The Temple Culture of the Maltese archipelago in the Mediterranean began nearly 6,000 years ago and at its height probably numbered several thousand people – far denser than the people of mainland Europe could manage at the time. The island people constructed elaborate sacred sites, such as the famous Ġgantija temple complex, and their buildings are among the earliest free-standing buildings known.
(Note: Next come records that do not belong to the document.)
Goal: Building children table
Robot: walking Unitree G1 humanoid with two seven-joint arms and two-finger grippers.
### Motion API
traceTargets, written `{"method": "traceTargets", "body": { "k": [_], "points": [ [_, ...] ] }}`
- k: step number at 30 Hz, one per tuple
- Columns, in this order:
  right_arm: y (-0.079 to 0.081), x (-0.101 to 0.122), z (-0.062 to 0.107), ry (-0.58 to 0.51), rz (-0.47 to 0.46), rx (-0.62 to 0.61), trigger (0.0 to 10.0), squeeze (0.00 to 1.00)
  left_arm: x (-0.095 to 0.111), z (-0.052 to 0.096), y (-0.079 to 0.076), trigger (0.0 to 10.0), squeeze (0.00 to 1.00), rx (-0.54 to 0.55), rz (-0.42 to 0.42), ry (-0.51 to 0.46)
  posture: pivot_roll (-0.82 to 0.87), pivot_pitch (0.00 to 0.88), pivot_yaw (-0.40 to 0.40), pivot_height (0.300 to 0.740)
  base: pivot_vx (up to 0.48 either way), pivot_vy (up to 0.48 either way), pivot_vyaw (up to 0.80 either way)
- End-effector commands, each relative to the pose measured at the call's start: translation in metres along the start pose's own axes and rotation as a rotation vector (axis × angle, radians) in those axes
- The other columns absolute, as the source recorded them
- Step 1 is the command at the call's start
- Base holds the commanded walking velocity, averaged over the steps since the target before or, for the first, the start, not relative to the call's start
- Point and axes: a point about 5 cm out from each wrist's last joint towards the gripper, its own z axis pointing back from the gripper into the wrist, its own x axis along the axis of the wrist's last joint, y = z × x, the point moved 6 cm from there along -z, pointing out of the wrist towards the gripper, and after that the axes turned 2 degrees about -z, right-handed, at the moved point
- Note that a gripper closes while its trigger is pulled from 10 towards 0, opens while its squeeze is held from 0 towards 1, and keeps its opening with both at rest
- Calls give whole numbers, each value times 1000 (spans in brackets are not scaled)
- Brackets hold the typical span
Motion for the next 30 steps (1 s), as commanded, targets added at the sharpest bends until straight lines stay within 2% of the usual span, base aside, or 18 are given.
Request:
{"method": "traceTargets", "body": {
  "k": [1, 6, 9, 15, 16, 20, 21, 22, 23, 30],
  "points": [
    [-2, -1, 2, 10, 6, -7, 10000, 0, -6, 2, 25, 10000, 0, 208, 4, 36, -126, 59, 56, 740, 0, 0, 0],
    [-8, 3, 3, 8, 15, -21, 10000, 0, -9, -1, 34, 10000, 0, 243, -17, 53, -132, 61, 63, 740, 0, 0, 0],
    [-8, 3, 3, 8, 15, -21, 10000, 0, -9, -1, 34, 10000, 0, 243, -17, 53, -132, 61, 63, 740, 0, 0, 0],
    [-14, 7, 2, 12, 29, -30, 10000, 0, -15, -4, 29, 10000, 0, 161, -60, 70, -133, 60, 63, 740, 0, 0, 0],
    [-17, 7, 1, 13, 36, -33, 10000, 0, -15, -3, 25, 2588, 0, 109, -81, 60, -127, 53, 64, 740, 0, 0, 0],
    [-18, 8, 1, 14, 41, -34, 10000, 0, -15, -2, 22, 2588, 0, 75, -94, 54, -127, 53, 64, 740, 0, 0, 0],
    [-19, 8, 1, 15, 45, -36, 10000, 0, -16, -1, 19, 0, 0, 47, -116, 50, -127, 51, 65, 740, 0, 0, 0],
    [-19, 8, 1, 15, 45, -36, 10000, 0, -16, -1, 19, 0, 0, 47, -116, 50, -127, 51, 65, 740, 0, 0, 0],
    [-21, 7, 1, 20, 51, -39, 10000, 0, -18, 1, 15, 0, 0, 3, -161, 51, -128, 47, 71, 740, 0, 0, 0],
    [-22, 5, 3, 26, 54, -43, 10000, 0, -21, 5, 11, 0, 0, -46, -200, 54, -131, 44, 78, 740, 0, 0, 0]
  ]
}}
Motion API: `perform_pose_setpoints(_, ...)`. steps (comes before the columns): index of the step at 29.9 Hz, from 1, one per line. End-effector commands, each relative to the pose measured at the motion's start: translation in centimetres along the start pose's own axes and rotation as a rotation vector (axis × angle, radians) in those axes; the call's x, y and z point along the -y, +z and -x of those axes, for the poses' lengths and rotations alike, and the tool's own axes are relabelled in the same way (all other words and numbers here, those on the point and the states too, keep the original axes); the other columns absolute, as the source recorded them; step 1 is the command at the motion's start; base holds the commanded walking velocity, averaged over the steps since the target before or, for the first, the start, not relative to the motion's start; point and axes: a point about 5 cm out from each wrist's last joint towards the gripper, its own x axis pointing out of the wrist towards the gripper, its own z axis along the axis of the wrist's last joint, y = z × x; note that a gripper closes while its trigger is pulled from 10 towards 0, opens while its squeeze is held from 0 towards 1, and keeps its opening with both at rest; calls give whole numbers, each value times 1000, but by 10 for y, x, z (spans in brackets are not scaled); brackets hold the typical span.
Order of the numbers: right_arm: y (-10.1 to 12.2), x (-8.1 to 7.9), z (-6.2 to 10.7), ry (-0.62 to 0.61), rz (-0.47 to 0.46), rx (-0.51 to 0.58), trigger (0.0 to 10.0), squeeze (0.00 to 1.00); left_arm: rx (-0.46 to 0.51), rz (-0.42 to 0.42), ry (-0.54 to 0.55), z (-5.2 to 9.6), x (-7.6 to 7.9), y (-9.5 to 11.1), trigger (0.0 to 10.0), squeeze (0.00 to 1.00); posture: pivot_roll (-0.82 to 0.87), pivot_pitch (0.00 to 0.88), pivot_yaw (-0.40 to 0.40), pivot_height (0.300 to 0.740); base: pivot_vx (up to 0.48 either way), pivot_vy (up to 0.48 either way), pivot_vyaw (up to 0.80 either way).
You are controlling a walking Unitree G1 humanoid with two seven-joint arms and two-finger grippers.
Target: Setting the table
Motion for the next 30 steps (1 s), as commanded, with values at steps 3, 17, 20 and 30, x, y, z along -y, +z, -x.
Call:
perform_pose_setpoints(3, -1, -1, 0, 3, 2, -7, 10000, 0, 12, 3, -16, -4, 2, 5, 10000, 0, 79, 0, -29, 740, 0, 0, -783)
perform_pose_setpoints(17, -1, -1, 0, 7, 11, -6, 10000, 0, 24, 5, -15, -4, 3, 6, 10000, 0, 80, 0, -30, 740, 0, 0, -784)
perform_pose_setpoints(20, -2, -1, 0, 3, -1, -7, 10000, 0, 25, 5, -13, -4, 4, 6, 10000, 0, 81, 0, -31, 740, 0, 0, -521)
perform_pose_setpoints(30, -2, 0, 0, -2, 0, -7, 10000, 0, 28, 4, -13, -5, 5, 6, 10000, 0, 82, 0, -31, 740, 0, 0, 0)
But, after 1,500 years, they were gone.
Professor Caroline Malone, prehistory specialist at Queen’s University Belfast, Northern Ireland, wanted to understand how the fragile island ecology sustained the people for so long despite drought, violent storms and soil erosion – and why it ultimately failed.
She ran an ambitious project, Fragsus, which drew on multiple tools to find some answers. Scientists drilled earth cores ranging from eight to 30 metres deep, dating the sediment using carbon dating to understand which time period it referred to.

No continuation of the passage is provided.